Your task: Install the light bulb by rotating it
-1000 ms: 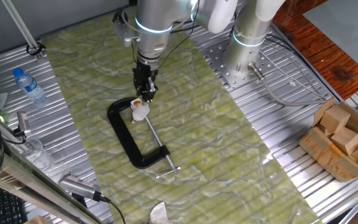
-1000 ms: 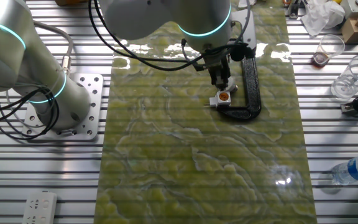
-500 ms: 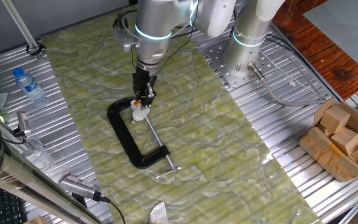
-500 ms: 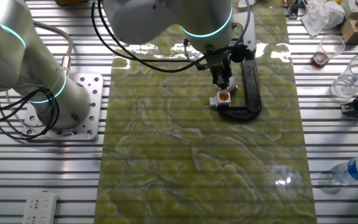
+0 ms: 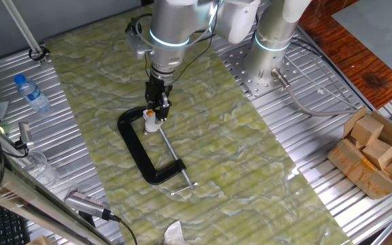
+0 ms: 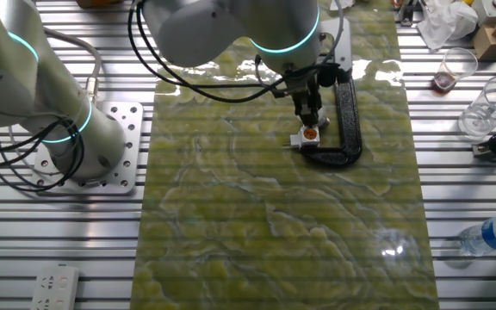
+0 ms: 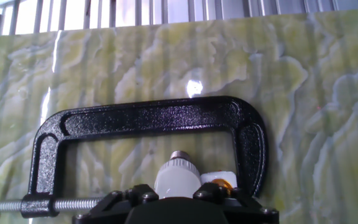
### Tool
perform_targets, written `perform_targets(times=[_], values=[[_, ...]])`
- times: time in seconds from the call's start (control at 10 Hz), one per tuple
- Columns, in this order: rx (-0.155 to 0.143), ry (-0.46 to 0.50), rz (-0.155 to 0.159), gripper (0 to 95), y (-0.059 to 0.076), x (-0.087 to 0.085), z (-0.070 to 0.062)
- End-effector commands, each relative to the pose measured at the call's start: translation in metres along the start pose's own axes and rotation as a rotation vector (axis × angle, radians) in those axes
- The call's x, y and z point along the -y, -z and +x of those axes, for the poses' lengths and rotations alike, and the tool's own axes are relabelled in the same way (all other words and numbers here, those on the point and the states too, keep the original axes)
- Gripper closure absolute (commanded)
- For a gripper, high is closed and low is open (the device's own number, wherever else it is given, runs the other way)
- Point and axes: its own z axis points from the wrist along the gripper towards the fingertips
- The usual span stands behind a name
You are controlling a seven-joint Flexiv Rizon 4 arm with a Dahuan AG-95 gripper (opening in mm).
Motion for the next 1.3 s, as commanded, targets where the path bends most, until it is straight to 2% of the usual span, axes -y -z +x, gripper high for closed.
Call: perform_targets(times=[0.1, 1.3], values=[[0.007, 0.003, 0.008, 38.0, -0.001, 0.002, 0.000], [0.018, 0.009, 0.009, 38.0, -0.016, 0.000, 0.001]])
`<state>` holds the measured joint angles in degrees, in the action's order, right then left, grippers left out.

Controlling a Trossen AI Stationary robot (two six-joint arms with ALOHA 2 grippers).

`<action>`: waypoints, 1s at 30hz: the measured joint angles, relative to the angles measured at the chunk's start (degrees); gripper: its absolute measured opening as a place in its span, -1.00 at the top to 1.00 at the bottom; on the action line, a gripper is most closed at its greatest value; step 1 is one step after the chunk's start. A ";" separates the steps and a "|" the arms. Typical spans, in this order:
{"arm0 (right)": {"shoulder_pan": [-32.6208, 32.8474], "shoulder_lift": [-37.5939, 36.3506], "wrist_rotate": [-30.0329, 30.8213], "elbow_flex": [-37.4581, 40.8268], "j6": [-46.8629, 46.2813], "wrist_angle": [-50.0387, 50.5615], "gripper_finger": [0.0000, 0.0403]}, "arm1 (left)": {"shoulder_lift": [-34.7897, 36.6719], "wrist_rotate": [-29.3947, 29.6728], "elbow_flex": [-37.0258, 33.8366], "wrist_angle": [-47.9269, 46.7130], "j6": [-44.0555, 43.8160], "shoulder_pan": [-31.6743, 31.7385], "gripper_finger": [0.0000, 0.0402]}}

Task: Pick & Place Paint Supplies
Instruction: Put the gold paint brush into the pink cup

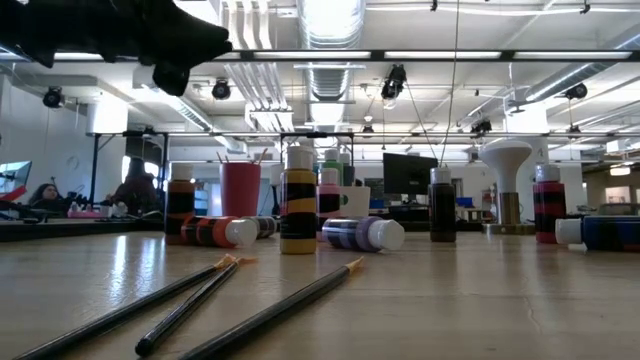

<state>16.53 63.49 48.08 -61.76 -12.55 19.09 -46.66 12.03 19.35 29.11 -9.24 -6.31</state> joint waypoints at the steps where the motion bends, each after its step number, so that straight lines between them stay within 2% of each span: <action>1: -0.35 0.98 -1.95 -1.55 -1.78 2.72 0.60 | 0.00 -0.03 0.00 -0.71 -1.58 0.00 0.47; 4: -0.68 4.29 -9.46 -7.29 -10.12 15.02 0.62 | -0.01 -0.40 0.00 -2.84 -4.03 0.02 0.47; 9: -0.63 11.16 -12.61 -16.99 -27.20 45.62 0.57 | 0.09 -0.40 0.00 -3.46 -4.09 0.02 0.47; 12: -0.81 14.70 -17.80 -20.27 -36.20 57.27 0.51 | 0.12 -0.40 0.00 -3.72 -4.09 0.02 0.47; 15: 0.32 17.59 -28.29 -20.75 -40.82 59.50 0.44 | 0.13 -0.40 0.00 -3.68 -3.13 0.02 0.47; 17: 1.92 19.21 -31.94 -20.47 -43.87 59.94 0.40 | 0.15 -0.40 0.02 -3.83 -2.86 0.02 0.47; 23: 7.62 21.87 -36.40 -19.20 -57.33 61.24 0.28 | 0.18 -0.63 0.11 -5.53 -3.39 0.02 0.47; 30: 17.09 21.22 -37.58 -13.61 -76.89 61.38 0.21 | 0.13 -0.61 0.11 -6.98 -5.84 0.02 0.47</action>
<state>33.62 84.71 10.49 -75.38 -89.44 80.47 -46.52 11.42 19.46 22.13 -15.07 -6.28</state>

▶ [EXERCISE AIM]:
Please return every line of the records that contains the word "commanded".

▶ [ANSWER BOX]:
- Gripper closure absolute (commanded)
Motion for the next 1.3 s, as commanded, targets where the path bends most, until it is straight to 2% of the usual span, axes -y -z +x, gripper high for closed.

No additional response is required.